Exercise aim
Restate, word for word and with no pictures, the stretch of lines in the data below that begins at the line with "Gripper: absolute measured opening" and ends at the line with "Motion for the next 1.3", inclusive.

Source material
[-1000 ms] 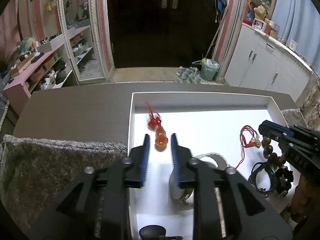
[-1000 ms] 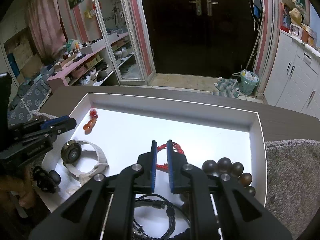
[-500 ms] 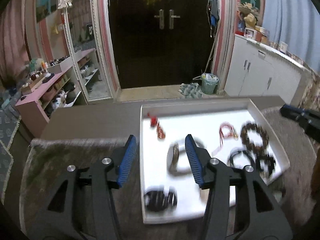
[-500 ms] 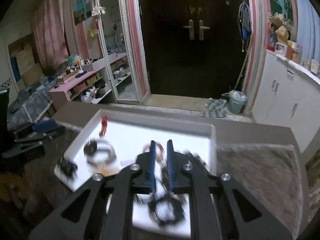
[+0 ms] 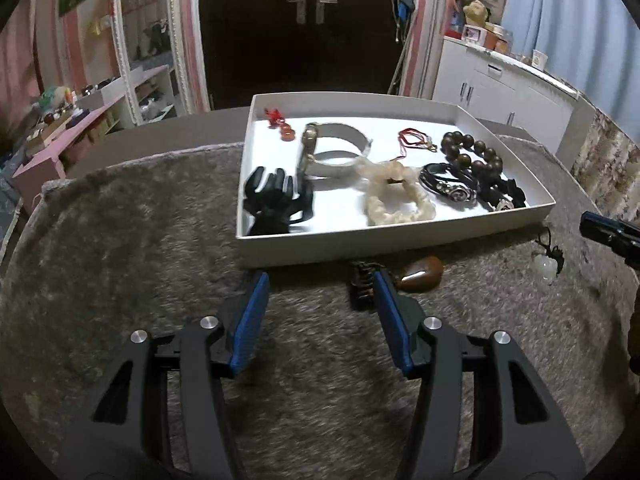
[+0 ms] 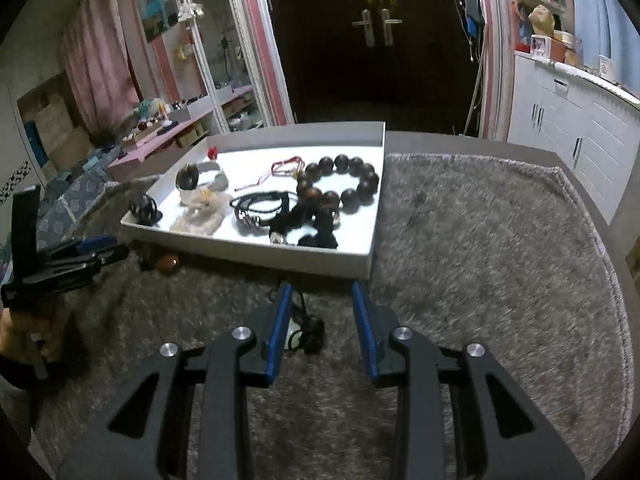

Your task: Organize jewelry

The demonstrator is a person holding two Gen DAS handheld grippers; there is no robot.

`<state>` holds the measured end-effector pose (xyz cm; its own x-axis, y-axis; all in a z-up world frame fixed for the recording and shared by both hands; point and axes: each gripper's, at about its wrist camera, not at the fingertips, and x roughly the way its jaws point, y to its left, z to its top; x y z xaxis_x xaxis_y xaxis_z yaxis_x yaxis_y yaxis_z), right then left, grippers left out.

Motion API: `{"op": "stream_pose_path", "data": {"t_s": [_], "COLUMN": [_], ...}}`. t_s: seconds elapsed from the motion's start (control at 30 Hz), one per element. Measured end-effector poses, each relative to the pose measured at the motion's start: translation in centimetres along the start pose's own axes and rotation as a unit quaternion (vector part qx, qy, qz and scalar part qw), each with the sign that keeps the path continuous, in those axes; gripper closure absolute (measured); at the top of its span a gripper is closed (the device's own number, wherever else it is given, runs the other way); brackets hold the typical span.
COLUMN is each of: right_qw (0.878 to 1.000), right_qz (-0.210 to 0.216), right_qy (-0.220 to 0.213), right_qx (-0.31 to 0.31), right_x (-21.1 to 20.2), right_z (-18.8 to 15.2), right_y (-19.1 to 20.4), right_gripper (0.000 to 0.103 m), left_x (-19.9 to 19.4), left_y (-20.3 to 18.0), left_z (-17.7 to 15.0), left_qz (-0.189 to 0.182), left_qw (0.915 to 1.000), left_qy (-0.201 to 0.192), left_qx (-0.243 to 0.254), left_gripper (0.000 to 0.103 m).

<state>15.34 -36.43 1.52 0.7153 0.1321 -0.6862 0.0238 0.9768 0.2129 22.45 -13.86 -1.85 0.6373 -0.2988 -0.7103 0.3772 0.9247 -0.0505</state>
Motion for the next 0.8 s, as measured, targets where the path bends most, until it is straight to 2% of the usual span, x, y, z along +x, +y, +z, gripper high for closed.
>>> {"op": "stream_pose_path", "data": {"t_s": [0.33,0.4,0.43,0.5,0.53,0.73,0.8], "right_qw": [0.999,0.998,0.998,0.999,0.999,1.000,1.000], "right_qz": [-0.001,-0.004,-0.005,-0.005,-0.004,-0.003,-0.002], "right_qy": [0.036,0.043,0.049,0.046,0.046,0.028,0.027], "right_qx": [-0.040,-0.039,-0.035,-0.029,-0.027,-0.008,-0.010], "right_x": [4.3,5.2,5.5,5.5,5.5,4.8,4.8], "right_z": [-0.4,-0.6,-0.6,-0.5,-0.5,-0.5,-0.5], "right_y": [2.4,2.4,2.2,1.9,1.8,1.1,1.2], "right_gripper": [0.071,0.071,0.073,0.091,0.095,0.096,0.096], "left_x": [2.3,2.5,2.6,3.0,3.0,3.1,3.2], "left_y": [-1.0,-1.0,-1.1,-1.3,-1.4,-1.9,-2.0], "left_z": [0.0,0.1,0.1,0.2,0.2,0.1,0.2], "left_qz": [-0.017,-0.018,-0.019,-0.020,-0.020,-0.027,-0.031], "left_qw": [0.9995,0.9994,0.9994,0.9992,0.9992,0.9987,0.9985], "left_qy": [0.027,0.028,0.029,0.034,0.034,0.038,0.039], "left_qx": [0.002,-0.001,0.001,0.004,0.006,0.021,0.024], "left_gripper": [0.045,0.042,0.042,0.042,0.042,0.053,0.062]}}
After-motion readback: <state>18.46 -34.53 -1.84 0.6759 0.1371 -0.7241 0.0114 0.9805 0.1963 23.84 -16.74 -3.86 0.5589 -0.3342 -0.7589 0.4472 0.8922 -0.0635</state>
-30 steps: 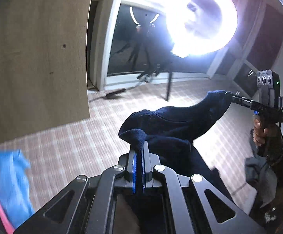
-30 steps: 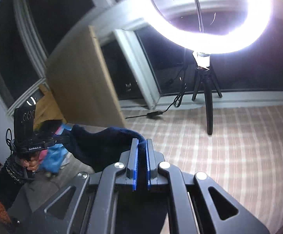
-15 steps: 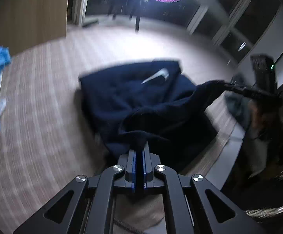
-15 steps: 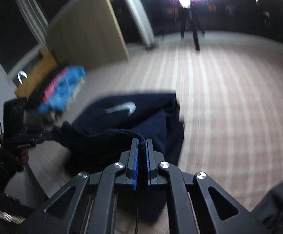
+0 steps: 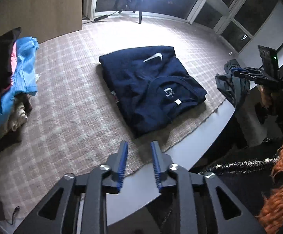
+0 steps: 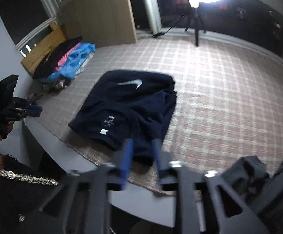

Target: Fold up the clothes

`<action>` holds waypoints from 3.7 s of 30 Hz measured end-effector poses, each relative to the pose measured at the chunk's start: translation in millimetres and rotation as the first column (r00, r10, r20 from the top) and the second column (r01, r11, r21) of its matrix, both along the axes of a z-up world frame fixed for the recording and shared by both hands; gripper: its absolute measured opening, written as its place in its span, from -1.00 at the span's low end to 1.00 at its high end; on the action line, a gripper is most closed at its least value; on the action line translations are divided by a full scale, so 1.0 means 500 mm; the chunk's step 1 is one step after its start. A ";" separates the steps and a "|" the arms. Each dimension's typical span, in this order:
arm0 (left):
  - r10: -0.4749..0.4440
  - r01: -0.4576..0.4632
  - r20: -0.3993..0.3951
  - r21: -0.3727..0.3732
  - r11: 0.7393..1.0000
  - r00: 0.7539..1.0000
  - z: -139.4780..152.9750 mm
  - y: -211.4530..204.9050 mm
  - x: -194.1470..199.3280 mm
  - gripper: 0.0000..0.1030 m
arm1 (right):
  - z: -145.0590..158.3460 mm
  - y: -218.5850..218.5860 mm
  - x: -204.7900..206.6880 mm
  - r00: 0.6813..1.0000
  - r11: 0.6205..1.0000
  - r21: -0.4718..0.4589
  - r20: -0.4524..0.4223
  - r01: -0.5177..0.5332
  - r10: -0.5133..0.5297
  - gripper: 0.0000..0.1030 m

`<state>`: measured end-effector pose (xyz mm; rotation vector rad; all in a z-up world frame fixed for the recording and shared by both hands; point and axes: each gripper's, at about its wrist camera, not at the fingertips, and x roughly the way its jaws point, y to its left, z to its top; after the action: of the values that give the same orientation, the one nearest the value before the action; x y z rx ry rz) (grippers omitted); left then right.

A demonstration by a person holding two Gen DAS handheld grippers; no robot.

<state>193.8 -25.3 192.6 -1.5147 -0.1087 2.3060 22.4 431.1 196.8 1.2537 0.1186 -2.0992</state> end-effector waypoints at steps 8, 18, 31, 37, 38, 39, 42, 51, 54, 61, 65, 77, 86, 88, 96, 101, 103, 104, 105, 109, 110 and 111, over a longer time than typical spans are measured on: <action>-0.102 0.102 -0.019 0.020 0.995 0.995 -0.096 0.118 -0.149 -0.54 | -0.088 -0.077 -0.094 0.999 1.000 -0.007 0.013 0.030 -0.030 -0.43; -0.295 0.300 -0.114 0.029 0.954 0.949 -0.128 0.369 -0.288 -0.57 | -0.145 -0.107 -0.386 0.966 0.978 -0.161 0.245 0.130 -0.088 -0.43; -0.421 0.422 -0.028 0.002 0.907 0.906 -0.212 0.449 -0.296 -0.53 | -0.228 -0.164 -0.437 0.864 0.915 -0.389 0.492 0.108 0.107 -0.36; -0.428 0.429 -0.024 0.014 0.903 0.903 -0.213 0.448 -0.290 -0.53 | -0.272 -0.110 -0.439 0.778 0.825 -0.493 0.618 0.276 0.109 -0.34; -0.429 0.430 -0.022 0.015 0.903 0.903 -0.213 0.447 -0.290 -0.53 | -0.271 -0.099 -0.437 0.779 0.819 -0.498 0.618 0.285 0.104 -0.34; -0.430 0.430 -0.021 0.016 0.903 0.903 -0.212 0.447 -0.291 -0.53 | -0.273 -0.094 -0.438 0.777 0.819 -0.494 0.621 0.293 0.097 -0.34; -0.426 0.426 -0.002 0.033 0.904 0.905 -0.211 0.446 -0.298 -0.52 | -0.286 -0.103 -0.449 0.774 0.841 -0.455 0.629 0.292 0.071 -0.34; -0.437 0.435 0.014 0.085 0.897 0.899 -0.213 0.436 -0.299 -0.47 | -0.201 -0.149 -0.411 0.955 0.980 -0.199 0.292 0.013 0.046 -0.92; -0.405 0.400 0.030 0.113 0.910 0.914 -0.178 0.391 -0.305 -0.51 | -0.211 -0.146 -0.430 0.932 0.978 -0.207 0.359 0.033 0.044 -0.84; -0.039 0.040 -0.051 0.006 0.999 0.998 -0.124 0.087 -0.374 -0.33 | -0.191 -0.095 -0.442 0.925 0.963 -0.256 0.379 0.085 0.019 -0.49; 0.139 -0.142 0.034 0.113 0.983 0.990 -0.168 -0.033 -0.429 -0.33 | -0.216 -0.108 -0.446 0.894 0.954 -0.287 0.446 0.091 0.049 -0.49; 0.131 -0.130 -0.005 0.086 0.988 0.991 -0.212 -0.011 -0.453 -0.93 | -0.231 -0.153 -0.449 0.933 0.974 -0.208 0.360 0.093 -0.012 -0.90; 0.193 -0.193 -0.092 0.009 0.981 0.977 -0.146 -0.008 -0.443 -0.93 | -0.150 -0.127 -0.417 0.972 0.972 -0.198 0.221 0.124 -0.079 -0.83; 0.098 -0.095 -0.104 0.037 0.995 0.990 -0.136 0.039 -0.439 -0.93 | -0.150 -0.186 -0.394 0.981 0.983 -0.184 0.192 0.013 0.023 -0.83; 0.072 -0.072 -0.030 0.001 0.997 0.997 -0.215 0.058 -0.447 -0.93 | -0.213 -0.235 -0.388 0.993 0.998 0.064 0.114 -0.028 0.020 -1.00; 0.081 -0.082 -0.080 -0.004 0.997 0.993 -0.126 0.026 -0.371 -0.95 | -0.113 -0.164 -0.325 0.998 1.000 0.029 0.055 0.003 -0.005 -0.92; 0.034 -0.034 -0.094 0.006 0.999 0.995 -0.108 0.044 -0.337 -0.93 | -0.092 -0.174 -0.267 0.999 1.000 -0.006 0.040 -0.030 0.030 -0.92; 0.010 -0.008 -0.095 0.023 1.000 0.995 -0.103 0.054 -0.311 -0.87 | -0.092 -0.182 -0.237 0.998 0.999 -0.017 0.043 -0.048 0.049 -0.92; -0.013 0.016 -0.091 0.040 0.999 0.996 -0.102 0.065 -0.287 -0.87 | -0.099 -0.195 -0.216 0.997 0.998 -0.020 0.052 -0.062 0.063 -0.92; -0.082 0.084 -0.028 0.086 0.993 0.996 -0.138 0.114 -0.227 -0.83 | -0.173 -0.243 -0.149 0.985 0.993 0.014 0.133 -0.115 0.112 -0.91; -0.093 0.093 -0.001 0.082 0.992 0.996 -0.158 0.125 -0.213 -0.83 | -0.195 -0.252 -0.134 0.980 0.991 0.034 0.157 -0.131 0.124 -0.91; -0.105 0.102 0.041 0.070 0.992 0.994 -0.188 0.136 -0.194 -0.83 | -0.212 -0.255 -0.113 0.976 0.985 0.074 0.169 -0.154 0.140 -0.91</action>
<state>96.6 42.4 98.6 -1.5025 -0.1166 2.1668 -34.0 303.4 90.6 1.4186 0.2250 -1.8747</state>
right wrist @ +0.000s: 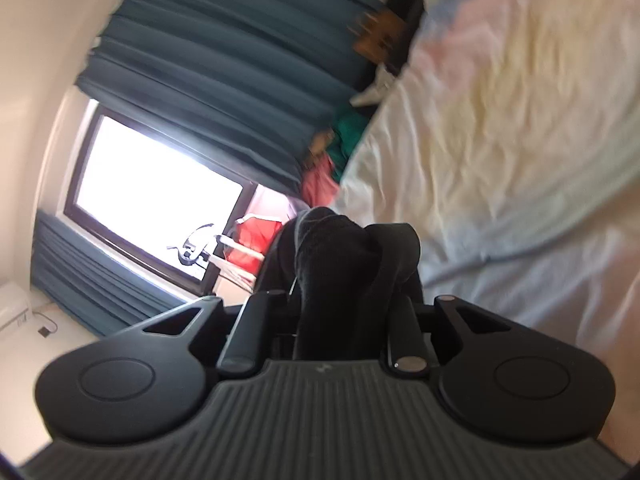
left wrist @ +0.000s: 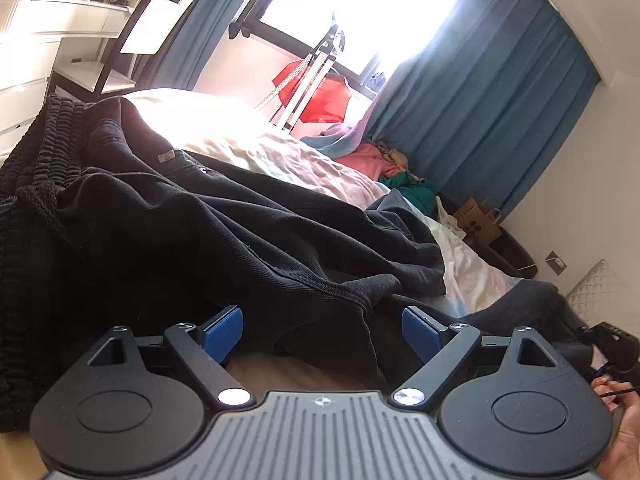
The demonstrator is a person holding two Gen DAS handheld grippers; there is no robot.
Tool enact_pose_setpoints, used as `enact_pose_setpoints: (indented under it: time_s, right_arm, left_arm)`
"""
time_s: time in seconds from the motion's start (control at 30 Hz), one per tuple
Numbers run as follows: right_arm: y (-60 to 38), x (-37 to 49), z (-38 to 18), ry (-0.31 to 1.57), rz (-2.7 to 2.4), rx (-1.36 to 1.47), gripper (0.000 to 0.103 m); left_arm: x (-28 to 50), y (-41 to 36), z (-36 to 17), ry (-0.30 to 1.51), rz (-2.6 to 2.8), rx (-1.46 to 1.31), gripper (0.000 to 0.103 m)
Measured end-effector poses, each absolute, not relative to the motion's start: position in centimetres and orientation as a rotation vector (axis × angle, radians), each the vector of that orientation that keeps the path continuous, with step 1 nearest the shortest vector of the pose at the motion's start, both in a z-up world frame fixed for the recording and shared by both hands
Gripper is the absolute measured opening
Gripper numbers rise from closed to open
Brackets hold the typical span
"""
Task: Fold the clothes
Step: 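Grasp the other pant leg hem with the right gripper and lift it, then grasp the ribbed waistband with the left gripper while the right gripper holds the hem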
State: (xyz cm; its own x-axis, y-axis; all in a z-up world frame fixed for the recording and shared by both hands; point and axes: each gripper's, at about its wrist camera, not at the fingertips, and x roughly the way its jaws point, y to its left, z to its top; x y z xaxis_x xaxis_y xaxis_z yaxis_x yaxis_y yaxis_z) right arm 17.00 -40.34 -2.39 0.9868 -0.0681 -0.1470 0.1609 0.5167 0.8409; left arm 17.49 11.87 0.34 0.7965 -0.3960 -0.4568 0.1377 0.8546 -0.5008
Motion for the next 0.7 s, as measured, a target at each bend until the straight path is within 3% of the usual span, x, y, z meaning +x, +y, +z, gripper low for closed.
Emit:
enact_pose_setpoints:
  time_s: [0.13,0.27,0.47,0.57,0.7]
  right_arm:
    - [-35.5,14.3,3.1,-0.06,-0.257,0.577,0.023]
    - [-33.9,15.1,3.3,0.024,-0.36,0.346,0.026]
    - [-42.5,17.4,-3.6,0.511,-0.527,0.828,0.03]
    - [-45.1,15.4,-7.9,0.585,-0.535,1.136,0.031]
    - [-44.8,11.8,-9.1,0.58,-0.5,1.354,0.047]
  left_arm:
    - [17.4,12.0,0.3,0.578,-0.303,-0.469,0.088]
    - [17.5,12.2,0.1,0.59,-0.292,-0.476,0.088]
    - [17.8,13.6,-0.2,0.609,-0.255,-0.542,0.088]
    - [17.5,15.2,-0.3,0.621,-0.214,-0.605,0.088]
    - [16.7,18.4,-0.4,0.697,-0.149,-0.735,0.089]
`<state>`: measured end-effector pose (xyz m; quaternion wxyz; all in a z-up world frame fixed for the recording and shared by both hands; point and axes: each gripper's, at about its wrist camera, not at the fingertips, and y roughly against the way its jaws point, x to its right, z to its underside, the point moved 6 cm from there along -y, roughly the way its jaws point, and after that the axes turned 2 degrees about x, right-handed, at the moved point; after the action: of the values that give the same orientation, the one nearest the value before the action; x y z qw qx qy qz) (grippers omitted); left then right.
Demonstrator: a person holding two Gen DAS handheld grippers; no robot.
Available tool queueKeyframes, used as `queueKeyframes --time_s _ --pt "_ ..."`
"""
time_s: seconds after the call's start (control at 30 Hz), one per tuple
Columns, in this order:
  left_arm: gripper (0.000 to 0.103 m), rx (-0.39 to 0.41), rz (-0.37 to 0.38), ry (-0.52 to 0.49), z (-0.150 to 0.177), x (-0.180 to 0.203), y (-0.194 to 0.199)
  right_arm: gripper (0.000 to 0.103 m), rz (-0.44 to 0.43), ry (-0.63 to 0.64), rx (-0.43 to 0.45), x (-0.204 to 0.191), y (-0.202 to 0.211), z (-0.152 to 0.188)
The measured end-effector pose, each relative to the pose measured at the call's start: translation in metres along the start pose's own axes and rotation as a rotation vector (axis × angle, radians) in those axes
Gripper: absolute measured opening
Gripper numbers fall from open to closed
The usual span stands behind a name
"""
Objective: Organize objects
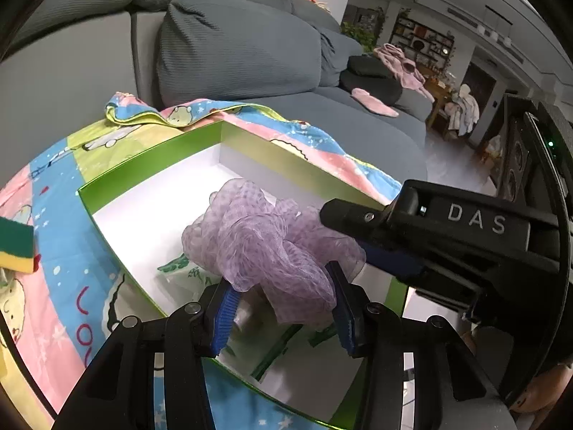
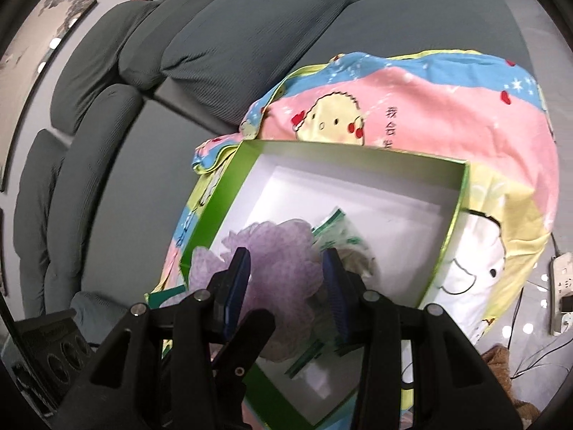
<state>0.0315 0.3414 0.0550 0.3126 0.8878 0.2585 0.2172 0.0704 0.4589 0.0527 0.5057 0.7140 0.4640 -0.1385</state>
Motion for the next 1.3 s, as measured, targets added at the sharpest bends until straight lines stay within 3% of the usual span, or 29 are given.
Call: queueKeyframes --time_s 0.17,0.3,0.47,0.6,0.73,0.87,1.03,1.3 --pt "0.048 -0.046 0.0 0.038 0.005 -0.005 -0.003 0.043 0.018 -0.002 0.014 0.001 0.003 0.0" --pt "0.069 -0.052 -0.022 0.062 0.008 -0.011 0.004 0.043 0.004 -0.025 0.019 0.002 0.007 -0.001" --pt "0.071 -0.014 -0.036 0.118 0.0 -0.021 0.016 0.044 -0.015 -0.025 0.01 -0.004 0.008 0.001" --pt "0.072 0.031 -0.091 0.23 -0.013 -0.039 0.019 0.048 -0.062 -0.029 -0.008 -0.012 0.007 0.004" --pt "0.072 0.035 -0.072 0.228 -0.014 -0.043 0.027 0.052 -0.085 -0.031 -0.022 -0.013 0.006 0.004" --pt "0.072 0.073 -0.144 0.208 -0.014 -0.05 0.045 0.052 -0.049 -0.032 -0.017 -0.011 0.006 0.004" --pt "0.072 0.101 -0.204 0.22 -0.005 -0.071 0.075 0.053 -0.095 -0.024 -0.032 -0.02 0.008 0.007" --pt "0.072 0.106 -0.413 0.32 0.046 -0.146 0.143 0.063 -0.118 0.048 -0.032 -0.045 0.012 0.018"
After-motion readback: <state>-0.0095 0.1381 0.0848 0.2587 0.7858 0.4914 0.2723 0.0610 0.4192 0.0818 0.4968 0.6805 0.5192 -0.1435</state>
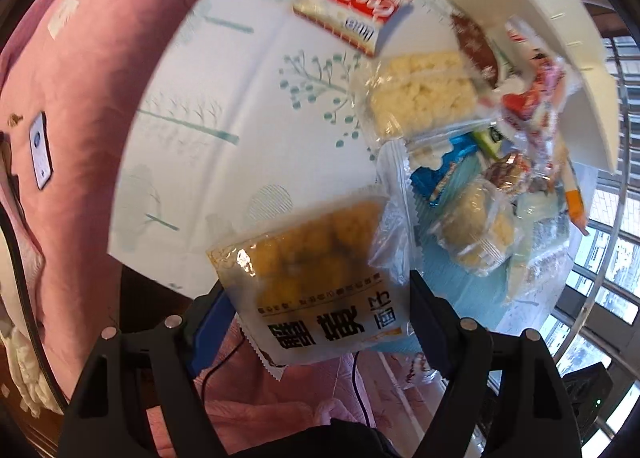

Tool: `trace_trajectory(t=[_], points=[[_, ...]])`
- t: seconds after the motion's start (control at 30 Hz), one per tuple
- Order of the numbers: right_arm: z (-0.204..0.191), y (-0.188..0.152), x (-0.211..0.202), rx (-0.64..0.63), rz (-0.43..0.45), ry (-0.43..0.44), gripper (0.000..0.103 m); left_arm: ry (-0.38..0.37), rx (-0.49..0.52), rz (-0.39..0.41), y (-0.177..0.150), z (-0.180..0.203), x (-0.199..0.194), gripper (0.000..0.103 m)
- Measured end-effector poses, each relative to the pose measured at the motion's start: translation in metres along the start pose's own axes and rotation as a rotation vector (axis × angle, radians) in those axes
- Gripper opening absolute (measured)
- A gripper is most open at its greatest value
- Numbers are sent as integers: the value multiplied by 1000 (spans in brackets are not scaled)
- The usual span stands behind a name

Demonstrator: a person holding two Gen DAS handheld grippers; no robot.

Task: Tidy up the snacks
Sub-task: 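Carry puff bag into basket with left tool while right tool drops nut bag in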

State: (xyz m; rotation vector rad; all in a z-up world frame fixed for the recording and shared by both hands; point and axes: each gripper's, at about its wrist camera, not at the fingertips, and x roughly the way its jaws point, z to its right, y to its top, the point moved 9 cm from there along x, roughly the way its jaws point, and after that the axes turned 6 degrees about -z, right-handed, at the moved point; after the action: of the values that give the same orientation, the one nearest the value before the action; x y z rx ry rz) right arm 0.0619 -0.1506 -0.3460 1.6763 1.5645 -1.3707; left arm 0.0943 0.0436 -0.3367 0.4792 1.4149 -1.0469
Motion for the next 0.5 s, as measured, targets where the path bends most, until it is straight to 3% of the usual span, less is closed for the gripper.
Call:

Exercise answer
Gripper: absolute measured opening
Gripper numbers fall from open to closed
The usual span stands behind a name
"""
Objective: Organize objects
<state>0.0315 0.3414 0.0550 0.3126 0.8878 0.2585 0.2172 0.0704 0.4589 0.0527 0.5057 0.7140 0.4640 -0.1385</state>
Motion for the next 1.3 s, as measured, targets added at the sharpest bends until straight lines stay within 3% of the usual span, or 29 are given.

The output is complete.